Adaptive immune responses are activated by the following sequence of cellular interactions. Specialised cellular members of the innate immune system function to activate adaptive immune reactions. They consist of pre-existing Langerhans cells of the skin and immature dendritic cells (iDCs), which can phagocytose microbial proteins and process them into small peptide fragments.3 As the dendritic cells mature in response to inflammatory stimuli, these small (8–9 amino acid) peptides are exported on to the cell surface together with MHC proteins.3 The complex of MHC and antigenic epitopes is presented by these now mature dendritic cells to those T cells in the lymph nodes that express a complementary T cell receptor for the antigen. Class I MHC-antigen complexes preferentially activate CD8 cytotoxic T cells, whereas class II MHC-antigen complexes activate CD4 helper T cells, which produce immunoenhancing cytokines that promote adaptive B cell proliferation and antibody production. Other cytokines produced by T cells in turn activate phagocytic macrophages and neutrophils as well as natural killer cells, resulting in positive feedback augmentation of innate defences.

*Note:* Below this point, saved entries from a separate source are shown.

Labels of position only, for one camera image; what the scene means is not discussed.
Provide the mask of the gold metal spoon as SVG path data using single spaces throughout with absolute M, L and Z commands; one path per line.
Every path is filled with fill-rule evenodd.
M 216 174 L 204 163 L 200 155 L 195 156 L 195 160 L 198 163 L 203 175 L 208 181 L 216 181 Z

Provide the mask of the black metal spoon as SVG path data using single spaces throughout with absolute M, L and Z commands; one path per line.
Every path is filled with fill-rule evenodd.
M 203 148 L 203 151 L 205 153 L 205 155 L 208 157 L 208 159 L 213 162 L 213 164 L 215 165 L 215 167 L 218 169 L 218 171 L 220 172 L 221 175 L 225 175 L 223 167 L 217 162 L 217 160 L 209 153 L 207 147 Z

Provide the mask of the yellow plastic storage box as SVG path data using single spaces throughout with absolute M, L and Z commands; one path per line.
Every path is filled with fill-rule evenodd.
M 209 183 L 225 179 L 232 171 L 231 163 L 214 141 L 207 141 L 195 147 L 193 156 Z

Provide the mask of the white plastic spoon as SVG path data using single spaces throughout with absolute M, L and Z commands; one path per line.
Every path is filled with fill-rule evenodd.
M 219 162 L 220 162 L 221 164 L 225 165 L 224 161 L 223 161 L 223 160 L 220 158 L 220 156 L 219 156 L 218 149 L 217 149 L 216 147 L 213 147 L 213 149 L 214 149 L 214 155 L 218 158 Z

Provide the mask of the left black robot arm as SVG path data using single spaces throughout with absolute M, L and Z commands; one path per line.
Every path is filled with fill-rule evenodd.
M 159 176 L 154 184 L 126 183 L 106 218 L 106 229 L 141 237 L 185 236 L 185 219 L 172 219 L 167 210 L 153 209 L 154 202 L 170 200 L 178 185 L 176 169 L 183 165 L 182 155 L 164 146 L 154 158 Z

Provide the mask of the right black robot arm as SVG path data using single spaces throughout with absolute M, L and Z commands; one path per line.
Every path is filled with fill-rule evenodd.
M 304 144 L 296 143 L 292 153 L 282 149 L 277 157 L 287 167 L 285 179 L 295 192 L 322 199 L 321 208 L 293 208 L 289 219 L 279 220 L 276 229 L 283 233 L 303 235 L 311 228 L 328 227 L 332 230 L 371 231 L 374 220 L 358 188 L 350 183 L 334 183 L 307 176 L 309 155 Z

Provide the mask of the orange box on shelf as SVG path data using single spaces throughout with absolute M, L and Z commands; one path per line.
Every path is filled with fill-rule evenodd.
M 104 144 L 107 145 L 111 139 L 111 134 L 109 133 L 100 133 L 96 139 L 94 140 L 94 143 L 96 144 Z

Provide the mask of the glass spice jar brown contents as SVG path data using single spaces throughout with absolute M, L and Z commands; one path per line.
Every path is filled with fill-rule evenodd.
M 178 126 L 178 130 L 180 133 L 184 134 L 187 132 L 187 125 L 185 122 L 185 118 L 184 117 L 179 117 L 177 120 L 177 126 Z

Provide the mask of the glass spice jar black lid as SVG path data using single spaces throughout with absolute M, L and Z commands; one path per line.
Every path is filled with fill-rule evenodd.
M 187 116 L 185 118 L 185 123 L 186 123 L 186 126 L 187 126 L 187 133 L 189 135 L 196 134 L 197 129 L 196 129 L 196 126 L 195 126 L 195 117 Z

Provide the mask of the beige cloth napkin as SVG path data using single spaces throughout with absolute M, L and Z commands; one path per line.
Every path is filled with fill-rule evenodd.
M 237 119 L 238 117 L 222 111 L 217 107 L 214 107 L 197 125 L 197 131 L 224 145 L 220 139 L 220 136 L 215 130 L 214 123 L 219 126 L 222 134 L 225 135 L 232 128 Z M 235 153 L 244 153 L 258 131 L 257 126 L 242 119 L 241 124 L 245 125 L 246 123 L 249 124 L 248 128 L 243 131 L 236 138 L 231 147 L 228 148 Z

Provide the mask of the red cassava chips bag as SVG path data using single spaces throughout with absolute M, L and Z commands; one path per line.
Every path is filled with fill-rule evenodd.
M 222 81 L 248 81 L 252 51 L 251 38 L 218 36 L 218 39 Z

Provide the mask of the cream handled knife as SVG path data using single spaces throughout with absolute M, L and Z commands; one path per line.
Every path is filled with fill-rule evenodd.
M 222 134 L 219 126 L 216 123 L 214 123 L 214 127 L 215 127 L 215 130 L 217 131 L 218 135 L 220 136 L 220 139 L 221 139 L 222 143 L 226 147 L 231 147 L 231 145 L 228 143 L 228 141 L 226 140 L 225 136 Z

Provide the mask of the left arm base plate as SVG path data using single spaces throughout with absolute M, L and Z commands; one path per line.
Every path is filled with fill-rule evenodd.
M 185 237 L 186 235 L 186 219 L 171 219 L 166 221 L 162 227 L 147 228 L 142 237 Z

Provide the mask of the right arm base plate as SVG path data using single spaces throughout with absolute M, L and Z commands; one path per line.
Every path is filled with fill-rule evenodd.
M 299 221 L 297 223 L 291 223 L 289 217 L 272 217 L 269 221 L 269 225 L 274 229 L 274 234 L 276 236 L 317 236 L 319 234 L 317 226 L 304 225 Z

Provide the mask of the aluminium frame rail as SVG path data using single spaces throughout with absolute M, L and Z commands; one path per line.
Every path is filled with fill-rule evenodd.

A wide variety of host proteins have been shown to have antimicrobial activity. Antimicrobial peptides such as defensins are widely distributed in nature and are found not only in vertebrates, but also in invertebrates and even in the plant kingdom.4 Antimicrobial peptides are produced by leucocytes and epithelial cells lining the environmental interface of the gastrointestinal and genitourinary tracts, tracheobronchial tree, and skin. They include defensins, cathelicidin, histatins, cathepsin G, azurocidin, chymase, eosinophil derived neurotoxin, high mobility group 1 nuclear proteins, HMGB1, lactoferrin, and many others.4–8 This overview will focus on defensins and cathelicidins of mice and men.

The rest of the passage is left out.